The story of OnlyBio.life proves that the transition from paper reports to a digital supply chain is not purely a technological project, but a profound process of organizing data and the way a company operates. MES solutions cannot solve operational problems on the shop floor by themselves. They begin to work properly only once they are grounded in consistent data and precisely defined processes. Implementing software in a disorganized environment only replicates the existing chaos in digital form.

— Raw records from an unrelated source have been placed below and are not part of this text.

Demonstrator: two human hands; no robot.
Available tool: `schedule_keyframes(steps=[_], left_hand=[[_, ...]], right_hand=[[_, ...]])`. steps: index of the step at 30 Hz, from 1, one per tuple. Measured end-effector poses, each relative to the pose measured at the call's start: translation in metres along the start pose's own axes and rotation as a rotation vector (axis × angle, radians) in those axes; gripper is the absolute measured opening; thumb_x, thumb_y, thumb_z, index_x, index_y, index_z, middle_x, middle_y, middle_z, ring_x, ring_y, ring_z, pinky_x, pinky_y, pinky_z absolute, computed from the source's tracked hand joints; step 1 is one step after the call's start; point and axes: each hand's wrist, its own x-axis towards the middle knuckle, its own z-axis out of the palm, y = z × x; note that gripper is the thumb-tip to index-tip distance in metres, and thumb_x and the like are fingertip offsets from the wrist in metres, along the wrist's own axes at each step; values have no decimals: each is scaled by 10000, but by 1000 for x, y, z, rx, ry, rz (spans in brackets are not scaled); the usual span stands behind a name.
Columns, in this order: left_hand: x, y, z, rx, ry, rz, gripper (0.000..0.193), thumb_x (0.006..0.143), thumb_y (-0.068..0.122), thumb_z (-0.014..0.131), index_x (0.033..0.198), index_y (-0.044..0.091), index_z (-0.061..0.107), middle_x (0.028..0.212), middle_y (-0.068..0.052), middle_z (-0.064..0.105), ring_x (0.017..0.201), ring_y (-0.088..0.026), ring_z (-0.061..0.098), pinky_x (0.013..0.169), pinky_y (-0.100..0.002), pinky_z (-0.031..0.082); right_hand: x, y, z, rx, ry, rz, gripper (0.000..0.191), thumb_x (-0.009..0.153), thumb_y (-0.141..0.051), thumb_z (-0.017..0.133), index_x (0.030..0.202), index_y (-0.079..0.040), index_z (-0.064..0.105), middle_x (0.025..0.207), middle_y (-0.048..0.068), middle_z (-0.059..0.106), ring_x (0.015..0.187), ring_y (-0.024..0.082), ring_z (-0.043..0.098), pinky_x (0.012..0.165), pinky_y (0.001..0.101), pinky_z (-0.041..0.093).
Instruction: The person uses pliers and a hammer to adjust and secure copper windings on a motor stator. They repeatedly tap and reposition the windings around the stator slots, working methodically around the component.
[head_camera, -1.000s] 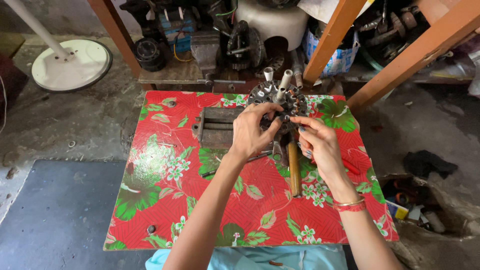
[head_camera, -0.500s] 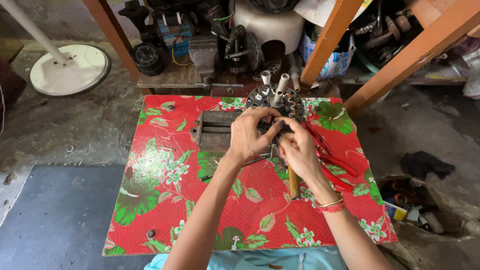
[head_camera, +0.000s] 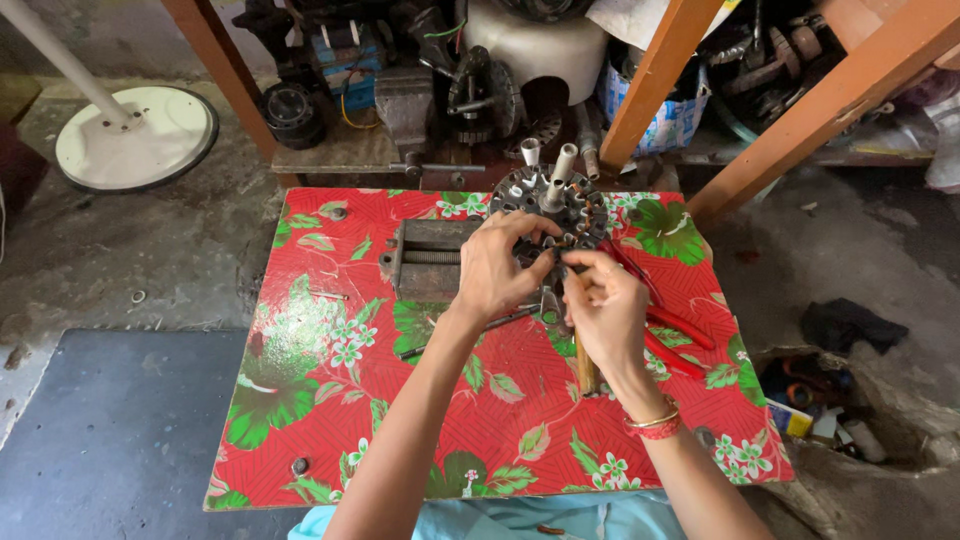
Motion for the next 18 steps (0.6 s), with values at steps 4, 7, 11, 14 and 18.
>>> schedule_keyframes(steps=[4,7,11,14,18], left_hand=[[0,-2,0,1,-5,10,265,775,225,712,1026,160,763,943,-46,707,951,-265,642,863,-393,523],[1,-3,0,2,-3,10,246,772,224,713,1005,172,776,973,-42,723,969,-264,640,867,-393,520],[0,-2,0,-12,-12,-10,241,779,215,709,1006,184,783,981,-35,730,972,-254,641,866,-387,520],[-1,-1,-2,-16,-25,-15,250,774,213,715,1013,191,784,997,-29,734,965,-254,636,856,-385,518],[-1,1,-2,-7,-19,-2,262,774,208,720,1028,196,785,1002,-28,732,981,-257,634,861,-384,512]], right_hand=[[-4,6,0,-35,-14,42,181,920,11,664,1088,56,716,699,39,700,530,53,618,465,219,503],[-7,11,0,-38,-21,44,228,919,2,665,1134,51,722,703,23,701,535,42,619,467,214,514],[-10,17,0,-54,-27,26,281,934,-1,667,1205,48,724,692,-16,658,549,7,515,464,204,400],[-11,18,1,-62,-36,9,284,942,-6,664,1214,38,734,692,-41,606,573,-13,444,473,207,340],[-12,17,2,-252,-40,13,254,910,-7,675,1142,5,777,598,5,615,502,18,437,439,250,320]])
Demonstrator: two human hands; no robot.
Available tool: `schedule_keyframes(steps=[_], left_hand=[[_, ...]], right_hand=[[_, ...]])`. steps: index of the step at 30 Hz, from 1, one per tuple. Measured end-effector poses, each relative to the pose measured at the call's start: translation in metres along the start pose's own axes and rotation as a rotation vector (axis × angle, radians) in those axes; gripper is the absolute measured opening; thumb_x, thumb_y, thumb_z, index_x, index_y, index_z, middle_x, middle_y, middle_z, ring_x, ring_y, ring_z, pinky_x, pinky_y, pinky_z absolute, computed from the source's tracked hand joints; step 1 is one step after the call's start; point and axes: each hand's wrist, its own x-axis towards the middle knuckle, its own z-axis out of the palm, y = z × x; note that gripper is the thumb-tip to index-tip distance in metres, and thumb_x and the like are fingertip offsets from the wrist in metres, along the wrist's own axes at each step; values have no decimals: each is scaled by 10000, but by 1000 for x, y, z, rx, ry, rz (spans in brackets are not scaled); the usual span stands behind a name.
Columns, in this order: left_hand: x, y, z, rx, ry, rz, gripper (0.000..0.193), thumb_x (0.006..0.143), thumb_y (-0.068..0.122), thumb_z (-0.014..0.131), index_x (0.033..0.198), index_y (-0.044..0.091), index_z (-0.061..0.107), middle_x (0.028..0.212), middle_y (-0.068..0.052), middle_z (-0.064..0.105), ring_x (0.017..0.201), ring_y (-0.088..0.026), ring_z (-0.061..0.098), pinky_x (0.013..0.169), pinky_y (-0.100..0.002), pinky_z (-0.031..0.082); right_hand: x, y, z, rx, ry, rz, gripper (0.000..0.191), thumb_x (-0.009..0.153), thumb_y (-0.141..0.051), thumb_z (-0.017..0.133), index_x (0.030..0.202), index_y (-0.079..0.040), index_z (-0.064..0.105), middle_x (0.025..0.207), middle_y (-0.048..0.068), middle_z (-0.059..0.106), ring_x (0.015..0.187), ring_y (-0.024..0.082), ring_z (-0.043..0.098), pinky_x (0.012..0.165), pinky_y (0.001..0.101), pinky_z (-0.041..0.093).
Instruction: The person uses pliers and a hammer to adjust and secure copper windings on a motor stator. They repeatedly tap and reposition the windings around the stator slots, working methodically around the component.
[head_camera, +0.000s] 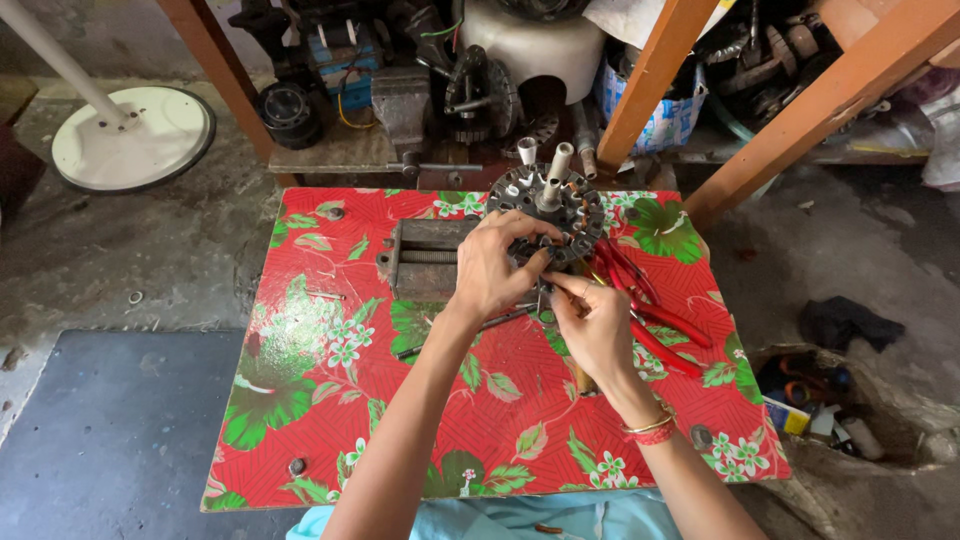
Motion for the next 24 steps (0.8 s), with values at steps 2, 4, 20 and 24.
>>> schedule_keyframes(steps=[2,4,20,24], left_hand=[[0,0,0,0,-21,-31,276,770,213,721,1038,202,784,1011,-23,736,962,-258,630,853,-381,510],[1,0,0,-2,-22,-32,280,767,214,719,1039,210,788,1019,-21,738,967,-258,630,860,-377,511],[0,-5,3,8,-30,-5,284,771,222,711,1038,236,808,1043,-26,729,964,-259,627,876,-379,519],[0,-4,3,2,-31,-1,280,776,221,714,1038,235,812,1031,-31,723,953,-261,621,866,-381,519]], right_hand=[[0,-1,0,-17,40,-98,250,898,8,662,1122,3,773,642,-17,639,508,12,481,446,237,363],[0,-1,-1,-33,66,-164,247,898,17,649,1112,-1,771,691,-26,664,521,6,538,461,222,410],[34,62,-14,287,-98,172,107,917,-4,659,987,5,740,784,7,721,635,43,607,566,195,477],[44,61,-30,153,-179,86,77,927,-41,682,941,3,743,772,31,726,634,65,611,574,204,467]])
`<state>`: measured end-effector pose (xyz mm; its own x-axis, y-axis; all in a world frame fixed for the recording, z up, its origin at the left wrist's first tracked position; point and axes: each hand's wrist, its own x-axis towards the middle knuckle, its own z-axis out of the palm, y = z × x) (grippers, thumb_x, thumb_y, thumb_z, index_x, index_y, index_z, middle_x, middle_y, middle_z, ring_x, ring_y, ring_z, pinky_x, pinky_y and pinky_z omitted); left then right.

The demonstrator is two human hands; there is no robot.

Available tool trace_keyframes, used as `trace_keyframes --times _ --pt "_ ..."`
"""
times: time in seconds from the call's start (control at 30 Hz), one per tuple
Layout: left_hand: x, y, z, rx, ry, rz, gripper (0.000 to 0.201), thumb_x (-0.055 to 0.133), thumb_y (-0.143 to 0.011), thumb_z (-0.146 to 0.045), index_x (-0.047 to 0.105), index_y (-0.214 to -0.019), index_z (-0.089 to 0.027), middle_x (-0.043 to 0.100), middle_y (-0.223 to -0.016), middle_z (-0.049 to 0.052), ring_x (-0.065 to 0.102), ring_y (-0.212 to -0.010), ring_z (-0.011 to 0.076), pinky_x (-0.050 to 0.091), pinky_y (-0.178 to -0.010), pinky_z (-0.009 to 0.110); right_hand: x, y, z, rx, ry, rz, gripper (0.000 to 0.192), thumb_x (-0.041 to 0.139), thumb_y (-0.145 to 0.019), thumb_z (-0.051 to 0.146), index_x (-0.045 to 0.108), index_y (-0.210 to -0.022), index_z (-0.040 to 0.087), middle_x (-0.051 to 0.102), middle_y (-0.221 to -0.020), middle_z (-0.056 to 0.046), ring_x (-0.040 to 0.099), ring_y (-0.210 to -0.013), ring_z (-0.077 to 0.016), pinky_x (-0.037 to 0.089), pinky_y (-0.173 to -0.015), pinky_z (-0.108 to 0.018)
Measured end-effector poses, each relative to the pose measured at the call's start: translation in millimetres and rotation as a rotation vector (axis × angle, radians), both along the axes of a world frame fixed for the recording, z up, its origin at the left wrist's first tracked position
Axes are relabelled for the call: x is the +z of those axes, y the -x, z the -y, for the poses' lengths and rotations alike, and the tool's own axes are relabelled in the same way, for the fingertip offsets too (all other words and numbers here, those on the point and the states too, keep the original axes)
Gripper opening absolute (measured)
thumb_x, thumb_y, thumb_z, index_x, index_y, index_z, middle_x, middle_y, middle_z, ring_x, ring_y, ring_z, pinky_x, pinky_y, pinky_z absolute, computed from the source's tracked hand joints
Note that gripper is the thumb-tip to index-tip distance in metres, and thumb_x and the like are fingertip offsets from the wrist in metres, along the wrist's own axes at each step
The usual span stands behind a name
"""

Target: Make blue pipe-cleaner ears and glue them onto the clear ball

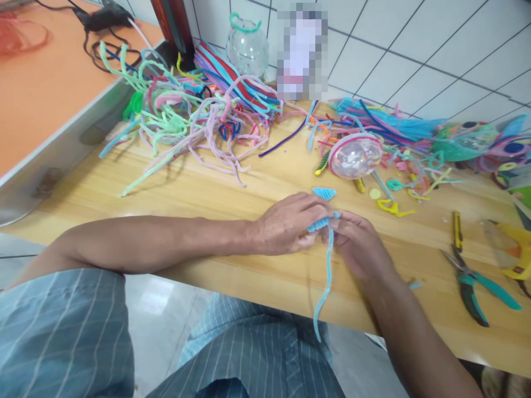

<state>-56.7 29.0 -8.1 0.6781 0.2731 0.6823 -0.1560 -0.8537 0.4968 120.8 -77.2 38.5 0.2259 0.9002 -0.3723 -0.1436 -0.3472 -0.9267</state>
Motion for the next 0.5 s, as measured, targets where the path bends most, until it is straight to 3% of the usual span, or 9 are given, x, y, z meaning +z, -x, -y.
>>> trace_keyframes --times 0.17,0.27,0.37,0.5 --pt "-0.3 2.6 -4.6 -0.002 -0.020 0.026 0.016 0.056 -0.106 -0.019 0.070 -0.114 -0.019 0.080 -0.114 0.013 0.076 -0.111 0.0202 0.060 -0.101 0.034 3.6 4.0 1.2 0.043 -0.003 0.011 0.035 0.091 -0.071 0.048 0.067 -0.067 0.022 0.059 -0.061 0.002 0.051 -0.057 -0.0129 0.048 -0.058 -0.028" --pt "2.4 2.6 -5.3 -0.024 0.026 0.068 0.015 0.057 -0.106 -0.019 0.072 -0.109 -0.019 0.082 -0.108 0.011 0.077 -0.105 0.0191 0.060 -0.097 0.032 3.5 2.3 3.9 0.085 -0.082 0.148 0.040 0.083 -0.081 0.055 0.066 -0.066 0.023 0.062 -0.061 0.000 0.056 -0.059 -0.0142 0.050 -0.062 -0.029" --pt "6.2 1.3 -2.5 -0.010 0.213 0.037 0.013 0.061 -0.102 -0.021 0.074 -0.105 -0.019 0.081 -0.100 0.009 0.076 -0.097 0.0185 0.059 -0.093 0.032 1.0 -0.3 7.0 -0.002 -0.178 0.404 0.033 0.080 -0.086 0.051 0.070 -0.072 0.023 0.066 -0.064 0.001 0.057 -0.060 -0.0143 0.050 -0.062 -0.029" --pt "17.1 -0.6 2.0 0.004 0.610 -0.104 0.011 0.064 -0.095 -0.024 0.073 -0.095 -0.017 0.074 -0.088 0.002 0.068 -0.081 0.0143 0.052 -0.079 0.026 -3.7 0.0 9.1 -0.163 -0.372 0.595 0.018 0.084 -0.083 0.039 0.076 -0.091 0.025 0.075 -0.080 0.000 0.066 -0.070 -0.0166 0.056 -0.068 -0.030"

The key to success is building a solid master data foundation and integrating planning, production, and logistics. Only such an architecture makes it possible to achieve full traceability and shift from a management model based on intuition and historical data to a decision-making model fueled by real-time data. It is in this paradigm shift that the real business, operational, and quality value of the entire transformation lies.

OnlyBio.life is a Polish manufacturer of natural cosmetics operating in the FMCG industry. The company is part of Hub.Tech Group – one of the leaders in the biotechnology sector. The group was formed through the transformation of Boruta-Zachem, a national powerhouse in household chemicals and biosurfactant-based cosmetic products.